Activity: Below is a listing; write it out exactly and drop any images from it.
========================================================================
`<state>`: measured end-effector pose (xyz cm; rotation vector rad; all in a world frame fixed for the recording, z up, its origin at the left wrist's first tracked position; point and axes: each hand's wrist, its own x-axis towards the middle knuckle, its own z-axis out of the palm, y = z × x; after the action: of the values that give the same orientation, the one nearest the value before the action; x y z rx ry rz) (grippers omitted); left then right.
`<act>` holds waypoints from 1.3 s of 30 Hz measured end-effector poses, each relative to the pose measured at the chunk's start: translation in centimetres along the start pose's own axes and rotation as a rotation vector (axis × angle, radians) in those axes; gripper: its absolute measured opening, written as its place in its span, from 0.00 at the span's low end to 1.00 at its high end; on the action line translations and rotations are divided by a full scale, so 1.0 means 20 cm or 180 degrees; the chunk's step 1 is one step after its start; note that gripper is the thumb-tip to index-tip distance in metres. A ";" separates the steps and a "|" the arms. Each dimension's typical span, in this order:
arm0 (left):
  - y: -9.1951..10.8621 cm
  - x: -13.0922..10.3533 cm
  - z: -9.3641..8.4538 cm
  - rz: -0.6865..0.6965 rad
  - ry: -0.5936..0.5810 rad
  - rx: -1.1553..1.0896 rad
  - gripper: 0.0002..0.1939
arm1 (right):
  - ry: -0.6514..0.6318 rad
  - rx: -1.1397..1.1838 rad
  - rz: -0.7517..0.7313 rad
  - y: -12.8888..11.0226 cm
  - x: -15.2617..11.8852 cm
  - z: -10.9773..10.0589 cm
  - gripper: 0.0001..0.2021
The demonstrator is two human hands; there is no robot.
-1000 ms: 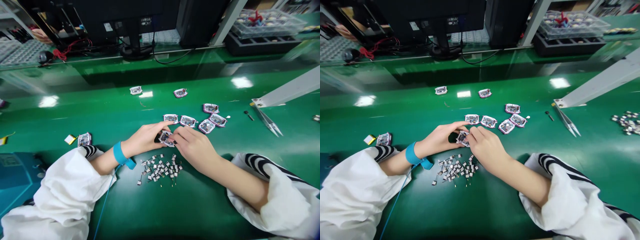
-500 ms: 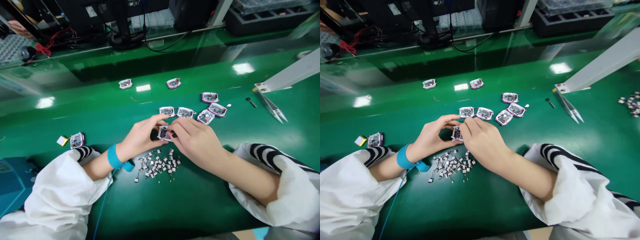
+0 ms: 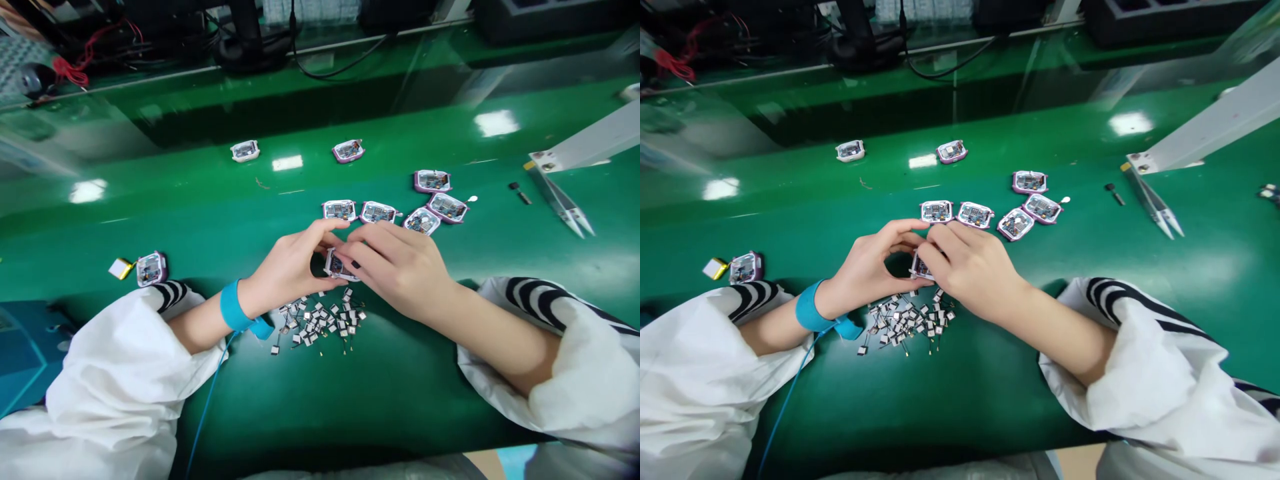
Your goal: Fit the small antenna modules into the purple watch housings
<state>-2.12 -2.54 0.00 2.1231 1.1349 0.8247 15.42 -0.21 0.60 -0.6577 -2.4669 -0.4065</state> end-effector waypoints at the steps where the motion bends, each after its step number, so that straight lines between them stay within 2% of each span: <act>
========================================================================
Result of this exercise:
`<state>`: measured end-effector pose (xyz cm; rotation vector rad; all in a world frame fixed for the recording, z up, its origin at the left wrist's first tracked position; point and axes: each hand's wrist, its own x-axis towards the middle knuckle, its own z-axis out of the palm, y = z × x; after the action: of the values that give the same orientation, the one nearest the value before the action; x y z rx ry rz) (grippers omitted); left then right.
`<act>` holds waypoints from 1.3 s of 30 Hz measured end-effector poses, each relative to the pose measured at the chunk's start: translation in centimetres along the start pose's own axes and rotation as a rotation vector (axis × angle, radians) in those axes; gripper: its absolute measured opening, written as its place in its span, from 0.00 at the span's low end to 1.00 at its high end; on the action line translations and rotations are divided by a full scale, so 1.0 means 20 cm or 180 degrees; the chunk's step 1 is one step after its start; note that gripper is the thumb-tip to index-tip distance in metres. A ";" separates the steps and a "|" the arms. Each dimension's typical span, in this order:
arm0 (left):
  - y: -9.1951..10.8621 cm
  - x: -13.0922..10.3533 cm
  - z: -9.3641..8.4538 cm
  - rz: -0.6865..0.6965 rad
  - ry: -0.5936..0.5810 rad
  - rx: -1.1553..1.0896 rad
  - gripper: 0.0002..0.1939
arm1 (right):
  - ry: -0.6514..0.6318 rad
  - rx: -1.1397..1.1838 rad
  - rz: -0.7517..0.7313 rad
  - y: -12.8888..11.0226 cm
  - x: -15.2617..11.8852 cm
  - z: -10.9773..10.0589 cm
  - gripper: 0.0001..0.2021
The demonstrator is two human hands; there is no robot.
-1000 ms: 
-500 ms: 
+0 ms: 
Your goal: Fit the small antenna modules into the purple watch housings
<state>-2.12 -2.54 0.00 2.1231 1.1349 0.8247 15.42 -0.21 0.60 -0.6577 -2.4669 -0.4065</state> end-effector waypoints at the steps where the motion bends, each after its step number, so that straight lines between them stay within 2% of each span: <act>

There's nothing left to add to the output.